A Cross-Site Scripting (XSS) vulnerability was discovered in the Mighty Digital Nooz WordPress plugin versions 1.6.0 and below. The vulnerability was identified on January 6, 2023, and publicly disclosed on February 15, 2023. This security issue affects administrators and users with high privileges in WordPress installations (Patchstack).

The vulnerability is classified as a Stored Cross-Site Scripting (XSS) issue, tracked as CVE-2023-25794. The security flaw exists because the plugin fails to properly sanitize and escape certain settings, potentially allowing high-privilege users such as administrators to perform Stored Cross-Site Scripting attacks, even in environments where the unfiltered_html capability is disabled, such as in multisite setups. The vulnerability has received a CVSS v3.1 base score of 4.8 (Medium) from NVD with a vector string of CVSS:3.1/AV:N/AC:L/PR:H/UI:R/S:C/C:L/I:L/A:N (NVD, WPScan).

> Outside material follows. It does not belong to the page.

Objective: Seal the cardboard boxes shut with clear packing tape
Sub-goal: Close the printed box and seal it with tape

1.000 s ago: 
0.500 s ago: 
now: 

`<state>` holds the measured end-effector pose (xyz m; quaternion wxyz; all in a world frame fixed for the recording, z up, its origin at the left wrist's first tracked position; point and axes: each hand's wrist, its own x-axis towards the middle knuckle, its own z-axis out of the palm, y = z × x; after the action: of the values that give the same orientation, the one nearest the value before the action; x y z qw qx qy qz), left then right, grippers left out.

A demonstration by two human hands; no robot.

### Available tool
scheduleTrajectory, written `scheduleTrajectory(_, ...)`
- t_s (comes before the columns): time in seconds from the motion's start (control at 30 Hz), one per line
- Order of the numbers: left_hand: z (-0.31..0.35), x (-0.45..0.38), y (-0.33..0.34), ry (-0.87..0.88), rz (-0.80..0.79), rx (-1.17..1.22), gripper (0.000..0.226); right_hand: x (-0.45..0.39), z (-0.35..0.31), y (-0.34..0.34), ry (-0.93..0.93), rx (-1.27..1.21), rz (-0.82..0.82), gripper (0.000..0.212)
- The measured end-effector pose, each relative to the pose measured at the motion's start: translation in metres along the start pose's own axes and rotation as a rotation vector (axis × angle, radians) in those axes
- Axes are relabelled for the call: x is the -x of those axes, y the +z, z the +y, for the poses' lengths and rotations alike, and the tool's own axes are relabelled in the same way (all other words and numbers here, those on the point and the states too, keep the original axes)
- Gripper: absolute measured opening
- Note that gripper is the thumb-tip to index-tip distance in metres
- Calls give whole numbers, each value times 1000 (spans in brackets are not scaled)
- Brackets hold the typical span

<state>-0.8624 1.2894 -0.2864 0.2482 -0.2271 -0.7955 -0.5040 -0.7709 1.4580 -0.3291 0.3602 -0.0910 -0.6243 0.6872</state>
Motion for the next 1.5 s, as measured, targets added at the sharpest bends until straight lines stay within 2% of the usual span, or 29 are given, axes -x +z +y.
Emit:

If exploited, this vulnerability could allow malicious actors to inject malicious scripts, including redirects, advertisements, and other HTML payloads into the website. These injected scripts would be executed when guests visit the affected site. The impact is considered low severity due to the high privileges required for exploitation (Patchstack).

The vulnerability has been patched in version 1.7.0 of the Nooz plugin. Site administrators are advised to update to version 1.7.0 or later to remove the vulnerability. For Patchstack users, enabling auto-update for vulnerable plugins is recommended as an additional security measure (Patchstack).